Why Enrollment Is Surging in Machine Learning Classes
Machine learning is sweeping through industries, transforming scientific research and already changing aspects of everyday life, making the impossible possible. No wonder university students are flocking to it.
Enrollment in machine learning classes is soaring, and universities are scrambling to add classes to meet an unprecedented demand. Comprehensive figures aren’t available for U.S. machine learning enrollment or degrees, but all evidence points to dramatic growth. In a survey of more than a half dozen universities, all reported sharp increases in students pursuing the field.
“At its highest level, machine learning is about understanding the world through data,” said Geoffrey Gordon, acting chair of Carnegie Mellon University’s Machine Learning Department. “Anything you can think of — public policy, finance, automobiles and robotics, for example — there’s a role for machine learning.”
600% Rise at Carnegie Mellon
At Gordon’s school, enrollment in the graduate course “Introduction to Machine Learning” has soared nearly 600 percent in the past five years. Applicants to its machine learning Ph.D. program have doubled in six years. Last spring, the university added its first undergraduate course on the topic.
Other universities are seeing a similar spike in demand. At the University of California, Berkeley, enrollment in “Introduction to Machine Learning,” an undergraduate course, nearly tripled in less than two years.

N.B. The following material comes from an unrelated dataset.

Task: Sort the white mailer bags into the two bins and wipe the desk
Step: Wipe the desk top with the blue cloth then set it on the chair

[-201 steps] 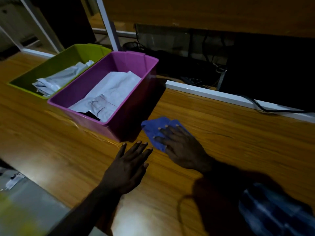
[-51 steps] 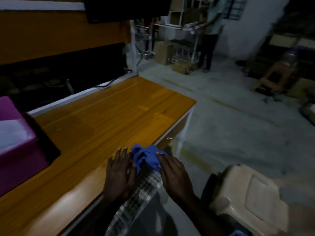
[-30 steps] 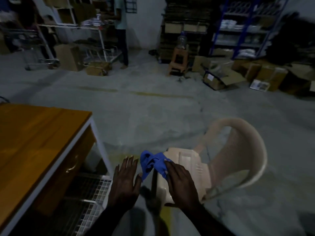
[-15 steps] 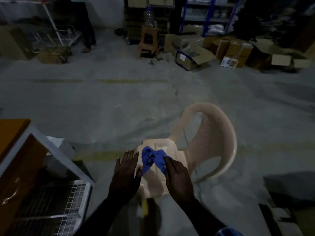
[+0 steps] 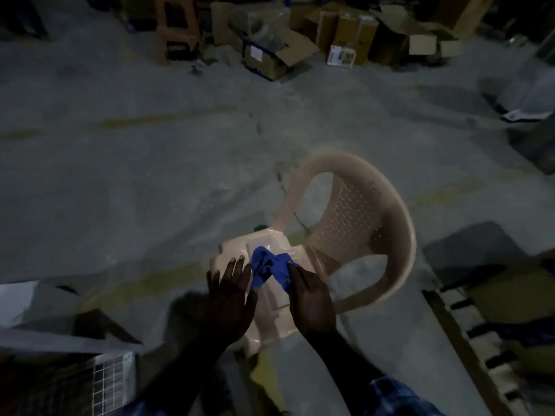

The number of applicants to the university’s artificial intelligence degree programs (which include machine learning) is climbing, too. It nearly doubled in the past five years, according to figures supplied by Berkeley’s Department of Electrical Engineering and Computer Science.
AI Now a Third of Berkeley’s Electrical Engineering, Comp Sci Applicants
More tellingly, applicants for AI degree programs now comprise 34 percent of Berkeley’s EECS applicants, about double that of five years ago, said Stuart Russell, a professor of computer science and former department chairman.
Russell and others attribute machine learning’s popularity in part from the rise of deep learning, driven by the convergence of new algorithms, access to vast troves of data and powerful GPUs.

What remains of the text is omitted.